▶ _Problem to work on_: From the entries provided below, copy each line that contains the word "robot".

[Material for this task Boundary: Start]

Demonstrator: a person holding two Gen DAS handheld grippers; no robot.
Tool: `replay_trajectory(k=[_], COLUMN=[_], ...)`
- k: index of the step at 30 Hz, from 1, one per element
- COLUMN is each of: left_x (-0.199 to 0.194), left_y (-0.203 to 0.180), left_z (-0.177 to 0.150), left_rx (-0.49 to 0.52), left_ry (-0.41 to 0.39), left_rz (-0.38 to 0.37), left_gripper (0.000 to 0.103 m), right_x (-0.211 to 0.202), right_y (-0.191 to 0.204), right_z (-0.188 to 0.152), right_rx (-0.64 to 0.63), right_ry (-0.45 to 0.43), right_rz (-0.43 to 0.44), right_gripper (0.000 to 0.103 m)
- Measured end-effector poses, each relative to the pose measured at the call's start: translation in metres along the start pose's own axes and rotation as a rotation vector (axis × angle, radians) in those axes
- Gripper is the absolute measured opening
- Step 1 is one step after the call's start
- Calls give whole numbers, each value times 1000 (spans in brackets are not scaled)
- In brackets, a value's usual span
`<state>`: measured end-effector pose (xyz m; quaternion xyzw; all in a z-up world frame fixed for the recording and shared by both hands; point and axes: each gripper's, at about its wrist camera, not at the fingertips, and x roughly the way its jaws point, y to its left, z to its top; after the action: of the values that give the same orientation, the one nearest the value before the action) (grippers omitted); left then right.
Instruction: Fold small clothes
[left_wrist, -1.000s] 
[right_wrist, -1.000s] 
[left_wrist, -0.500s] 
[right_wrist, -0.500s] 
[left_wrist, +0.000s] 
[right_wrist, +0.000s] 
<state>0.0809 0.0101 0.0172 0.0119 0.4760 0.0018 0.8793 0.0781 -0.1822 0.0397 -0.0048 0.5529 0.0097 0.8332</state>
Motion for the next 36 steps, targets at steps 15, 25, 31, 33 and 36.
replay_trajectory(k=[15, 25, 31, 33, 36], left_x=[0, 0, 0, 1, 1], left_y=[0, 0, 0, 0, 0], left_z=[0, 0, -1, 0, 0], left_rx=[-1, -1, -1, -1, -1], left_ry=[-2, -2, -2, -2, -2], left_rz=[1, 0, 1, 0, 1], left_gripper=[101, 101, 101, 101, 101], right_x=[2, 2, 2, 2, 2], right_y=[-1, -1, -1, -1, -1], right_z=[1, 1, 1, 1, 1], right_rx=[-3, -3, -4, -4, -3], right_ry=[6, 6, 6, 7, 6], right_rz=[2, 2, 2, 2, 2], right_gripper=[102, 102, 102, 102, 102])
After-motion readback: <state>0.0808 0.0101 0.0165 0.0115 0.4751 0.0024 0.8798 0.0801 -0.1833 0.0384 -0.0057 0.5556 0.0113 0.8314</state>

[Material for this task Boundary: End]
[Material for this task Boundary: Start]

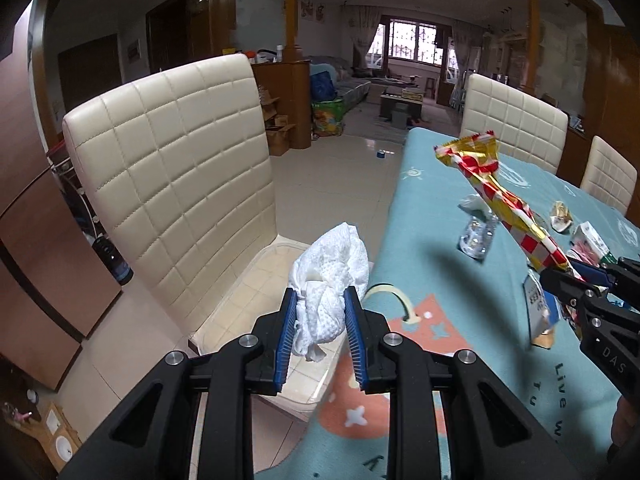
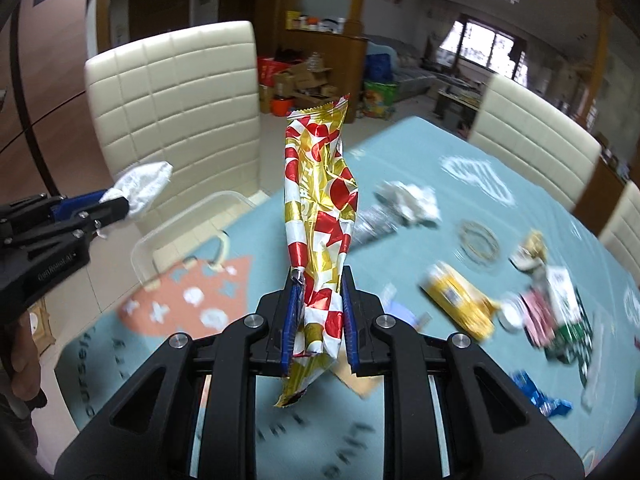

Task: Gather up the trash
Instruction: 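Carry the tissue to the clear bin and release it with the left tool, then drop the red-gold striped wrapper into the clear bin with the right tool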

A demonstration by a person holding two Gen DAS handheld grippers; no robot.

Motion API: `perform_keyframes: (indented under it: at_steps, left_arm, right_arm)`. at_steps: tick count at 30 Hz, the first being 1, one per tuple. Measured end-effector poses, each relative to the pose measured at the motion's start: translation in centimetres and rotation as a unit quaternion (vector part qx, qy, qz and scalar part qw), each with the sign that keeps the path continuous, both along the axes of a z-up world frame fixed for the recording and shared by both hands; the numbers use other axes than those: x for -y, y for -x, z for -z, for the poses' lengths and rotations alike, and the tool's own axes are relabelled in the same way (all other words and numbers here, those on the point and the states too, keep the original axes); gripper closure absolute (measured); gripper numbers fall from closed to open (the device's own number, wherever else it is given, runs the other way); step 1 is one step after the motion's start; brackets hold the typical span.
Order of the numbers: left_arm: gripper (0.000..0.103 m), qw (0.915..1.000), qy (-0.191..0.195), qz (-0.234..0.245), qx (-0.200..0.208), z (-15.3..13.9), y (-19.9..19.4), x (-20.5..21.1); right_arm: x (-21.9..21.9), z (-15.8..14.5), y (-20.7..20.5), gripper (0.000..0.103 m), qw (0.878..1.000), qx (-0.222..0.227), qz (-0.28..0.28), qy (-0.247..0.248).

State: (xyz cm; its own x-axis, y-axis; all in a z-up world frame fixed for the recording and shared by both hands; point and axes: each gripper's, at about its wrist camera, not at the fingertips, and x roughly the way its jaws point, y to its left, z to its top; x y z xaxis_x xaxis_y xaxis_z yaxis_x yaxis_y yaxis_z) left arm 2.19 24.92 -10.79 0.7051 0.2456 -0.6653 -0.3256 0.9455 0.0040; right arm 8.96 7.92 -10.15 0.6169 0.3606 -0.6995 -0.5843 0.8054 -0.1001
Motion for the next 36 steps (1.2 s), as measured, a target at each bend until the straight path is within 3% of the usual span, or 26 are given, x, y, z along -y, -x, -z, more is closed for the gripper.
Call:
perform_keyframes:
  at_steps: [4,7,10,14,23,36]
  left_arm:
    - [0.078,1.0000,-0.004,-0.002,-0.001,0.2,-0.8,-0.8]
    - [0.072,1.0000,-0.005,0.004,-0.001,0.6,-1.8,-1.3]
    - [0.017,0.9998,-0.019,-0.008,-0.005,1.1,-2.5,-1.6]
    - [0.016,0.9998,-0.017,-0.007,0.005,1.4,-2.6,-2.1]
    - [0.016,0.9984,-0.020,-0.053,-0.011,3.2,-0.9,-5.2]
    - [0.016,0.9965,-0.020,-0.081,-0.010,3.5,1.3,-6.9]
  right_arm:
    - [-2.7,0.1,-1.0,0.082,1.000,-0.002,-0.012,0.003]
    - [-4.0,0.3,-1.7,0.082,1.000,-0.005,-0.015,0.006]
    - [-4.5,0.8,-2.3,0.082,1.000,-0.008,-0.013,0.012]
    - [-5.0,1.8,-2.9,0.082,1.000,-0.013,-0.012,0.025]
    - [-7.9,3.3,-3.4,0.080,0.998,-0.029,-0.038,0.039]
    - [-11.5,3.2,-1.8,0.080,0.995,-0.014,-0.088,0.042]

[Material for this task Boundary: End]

▶ _Response_:
Demonstrator: a person holding two Gen DAS handheld grippers; no robot.
A demonstration by a person holding two Gen DAS handheld grippers; no robot.

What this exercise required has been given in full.